In his seminal work, Kahneman (2011) identifies two types of cognitive processes in humans. The “system 1 cognition” refers to unconscious, low level and fast cognitive processes that require no effort, limited attention and no explicit reasoning. Tasks solved with system 1 cognition involve intuition and habit. The “system 2 cognition” refers to conscious, high level, and typically slow cognitive processes that involve reasoning, logic, inference and explanation—closer to our idea of “interpretation” tasks. At present, DL algorithms are good at solving tasks typical of “system 1” cognition (Kahneman, 2011). There are many discussions on the limits of DL to handle higher level tasks of the “system 2” type, and thus getting closer to creating systems with learning performance more akin to the human capabilities when solving problems. While some authors advocate human-level AI requires completely novel paradigms, the pioneers Bengio, Lecun and Hinton (Bengio et al., 2021) argue that DL architectures can learn higher-level cognitive tasks if extended with some capabilities inspired on human learning.
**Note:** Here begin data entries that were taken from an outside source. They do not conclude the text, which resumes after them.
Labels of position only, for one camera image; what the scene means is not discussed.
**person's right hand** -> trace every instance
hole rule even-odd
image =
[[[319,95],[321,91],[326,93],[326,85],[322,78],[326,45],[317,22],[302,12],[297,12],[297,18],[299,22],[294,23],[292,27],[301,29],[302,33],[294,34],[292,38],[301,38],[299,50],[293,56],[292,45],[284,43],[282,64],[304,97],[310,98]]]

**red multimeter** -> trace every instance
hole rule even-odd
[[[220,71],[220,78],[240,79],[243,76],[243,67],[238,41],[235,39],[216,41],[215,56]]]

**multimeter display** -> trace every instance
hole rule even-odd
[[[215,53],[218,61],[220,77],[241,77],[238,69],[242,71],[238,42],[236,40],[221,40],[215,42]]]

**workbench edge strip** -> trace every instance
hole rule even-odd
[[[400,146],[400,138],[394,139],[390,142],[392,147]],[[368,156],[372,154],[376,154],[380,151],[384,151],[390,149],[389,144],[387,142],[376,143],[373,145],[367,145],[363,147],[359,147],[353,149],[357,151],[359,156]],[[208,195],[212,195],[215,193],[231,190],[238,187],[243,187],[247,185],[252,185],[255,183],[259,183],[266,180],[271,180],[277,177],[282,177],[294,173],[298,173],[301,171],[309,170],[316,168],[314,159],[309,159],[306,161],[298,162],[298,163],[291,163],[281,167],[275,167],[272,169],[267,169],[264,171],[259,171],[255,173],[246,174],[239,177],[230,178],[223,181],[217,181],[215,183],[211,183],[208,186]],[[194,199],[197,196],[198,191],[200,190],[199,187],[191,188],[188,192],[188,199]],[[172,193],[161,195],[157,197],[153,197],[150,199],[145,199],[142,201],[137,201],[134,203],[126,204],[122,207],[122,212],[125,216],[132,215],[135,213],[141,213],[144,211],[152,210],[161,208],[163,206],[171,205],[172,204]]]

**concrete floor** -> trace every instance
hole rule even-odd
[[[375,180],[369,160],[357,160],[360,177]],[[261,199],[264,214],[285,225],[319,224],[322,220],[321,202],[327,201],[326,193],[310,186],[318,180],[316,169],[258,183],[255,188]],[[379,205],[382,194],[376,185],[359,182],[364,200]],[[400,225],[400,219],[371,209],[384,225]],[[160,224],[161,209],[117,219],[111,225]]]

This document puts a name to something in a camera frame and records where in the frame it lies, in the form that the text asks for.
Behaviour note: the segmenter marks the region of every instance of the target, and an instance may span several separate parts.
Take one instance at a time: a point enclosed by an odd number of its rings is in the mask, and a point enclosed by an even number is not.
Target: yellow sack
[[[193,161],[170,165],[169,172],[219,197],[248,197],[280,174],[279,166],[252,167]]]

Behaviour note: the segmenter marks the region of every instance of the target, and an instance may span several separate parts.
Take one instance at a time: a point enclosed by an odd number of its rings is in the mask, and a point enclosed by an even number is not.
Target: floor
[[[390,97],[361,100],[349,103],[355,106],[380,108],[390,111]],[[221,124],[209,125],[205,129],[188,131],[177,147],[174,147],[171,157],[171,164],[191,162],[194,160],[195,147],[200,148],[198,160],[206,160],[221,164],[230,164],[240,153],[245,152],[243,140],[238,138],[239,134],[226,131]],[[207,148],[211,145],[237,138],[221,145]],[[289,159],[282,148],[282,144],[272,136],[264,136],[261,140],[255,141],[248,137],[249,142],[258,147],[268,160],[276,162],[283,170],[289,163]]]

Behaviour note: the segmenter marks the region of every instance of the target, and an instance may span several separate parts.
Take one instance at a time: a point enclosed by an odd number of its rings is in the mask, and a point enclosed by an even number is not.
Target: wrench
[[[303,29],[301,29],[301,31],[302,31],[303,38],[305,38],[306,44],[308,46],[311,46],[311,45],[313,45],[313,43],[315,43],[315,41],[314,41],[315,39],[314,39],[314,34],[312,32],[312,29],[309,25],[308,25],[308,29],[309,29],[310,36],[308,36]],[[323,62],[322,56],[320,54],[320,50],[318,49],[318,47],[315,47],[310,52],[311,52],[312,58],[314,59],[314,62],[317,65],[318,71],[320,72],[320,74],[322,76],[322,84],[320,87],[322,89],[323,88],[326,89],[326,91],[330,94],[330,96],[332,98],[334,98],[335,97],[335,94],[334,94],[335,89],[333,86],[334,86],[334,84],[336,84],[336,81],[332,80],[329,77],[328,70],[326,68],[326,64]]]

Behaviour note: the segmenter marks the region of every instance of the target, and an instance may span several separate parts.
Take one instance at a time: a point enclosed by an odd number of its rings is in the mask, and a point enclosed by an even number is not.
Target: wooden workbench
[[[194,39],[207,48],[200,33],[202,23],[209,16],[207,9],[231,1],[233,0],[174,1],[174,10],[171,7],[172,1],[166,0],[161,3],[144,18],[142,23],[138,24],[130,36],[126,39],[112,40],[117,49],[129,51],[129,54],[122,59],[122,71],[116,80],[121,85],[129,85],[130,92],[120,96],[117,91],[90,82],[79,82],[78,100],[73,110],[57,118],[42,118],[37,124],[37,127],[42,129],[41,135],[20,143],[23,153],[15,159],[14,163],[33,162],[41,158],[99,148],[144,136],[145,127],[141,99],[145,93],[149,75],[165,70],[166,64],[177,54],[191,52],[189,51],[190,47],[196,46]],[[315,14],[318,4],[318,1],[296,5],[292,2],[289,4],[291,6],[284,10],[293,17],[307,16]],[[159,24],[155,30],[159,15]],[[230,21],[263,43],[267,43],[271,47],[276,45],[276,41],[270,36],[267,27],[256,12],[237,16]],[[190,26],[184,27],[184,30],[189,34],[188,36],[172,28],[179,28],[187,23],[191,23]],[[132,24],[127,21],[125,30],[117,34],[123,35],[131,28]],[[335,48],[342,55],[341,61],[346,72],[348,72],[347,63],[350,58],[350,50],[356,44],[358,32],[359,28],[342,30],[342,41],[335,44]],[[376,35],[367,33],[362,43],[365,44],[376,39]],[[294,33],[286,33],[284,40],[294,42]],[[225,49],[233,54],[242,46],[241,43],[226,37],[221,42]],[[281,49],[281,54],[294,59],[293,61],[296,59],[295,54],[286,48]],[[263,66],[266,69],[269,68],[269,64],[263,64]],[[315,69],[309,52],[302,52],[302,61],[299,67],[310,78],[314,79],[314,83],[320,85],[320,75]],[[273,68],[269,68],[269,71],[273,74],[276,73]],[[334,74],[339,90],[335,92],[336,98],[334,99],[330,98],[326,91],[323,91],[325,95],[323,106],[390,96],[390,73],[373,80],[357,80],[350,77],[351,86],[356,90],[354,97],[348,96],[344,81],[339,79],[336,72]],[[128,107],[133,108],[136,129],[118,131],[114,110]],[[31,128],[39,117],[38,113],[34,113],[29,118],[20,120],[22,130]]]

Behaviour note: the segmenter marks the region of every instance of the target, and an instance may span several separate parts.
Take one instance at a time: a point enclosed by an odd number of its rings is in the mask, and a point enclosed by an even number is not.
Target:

First, humans can generalize from rather limited experience, whereas current algorithms that use supervised learning require too much labeled data. Here, much progress has been observed in the field of transfer learning, in which the parameters learned by an architecture are transferred to a novel architecture that will solve a similar, yet different task (an example for materials science is introduced in the next section), which reduces the required training effort. Second, while humans need few examples to adapt to changes in the world, current DL algorithms are not robust to changes in data distribution. Actually, ML algorithms typically assume that the test cases come from the same distribution as the training cases, which is unrealistic for data collected in the real word. Third, they point DL architectures should evolve to handle more complex tasks, e.g., requiring a deliberate sequence of steps. For instance, architectures could incorporate attention mechanisms to focus on the bits of information relevant at a particular processing stage, rather than in the whole input information (Bengio et al., 2021), a concept already in use in recent DL architectures for NLP tasks.
Outlook
The upcoming revolution in science and technology yielded by the new paradigm based on machine-generated knowledge will only be achieved after overcoming the current limitations in AI and ML. As for now, it is not possible to make a firm prediction of when this is going to happen. Yet, analysing short-term perspectives may be of practical value. We anticipate an increasing usage of ML in data analysis in the field of chemistry and materials sciences, particularly in diagnosis and monitoring based on results from sensors, biosensors, images, and videos. Since any diagnostics is per se a classification task (even when regression is employed), the use of ML will be a must. For instance, the construct related to analytical curves has been extended with machine learning in the new concept referred to as multidimensional calibration space (Popolin-Neto et al., 2021). With this concept, one can not only predict but also explain how samples are classified in a diagnosis exercise, with rules that resemble (and replace) the equations used in calibration curves. Also significant is the overall principle according to which, for ML algorithms, the data type or source is irrelevant for the task to be performed. In other words, “Data is data”. This principle could appear intriguing to a chemist or a materials scientist, because the common knowledge is that the nature of the information conveyed and the expertise required to analyze data will vary considerably in distinct problems. This is not so for an intelligent system that relies on a classification algorithm, since as long as the input features and the classes are well defined, the classification task will be performed regardless of the specificities of the data instances. An implication of this principle is the generality of ML algorithms, which may be employed in tasks as diverse as clinical diagnosis with image processing, sample classification with electronic tongues and noses, and even text classification (Oliveira et al., 2014; Rodrigues et al., 2016; Paulovich et al., 2018; Oliveira and Oliveira, 2021; Rodrigues et al., 2021).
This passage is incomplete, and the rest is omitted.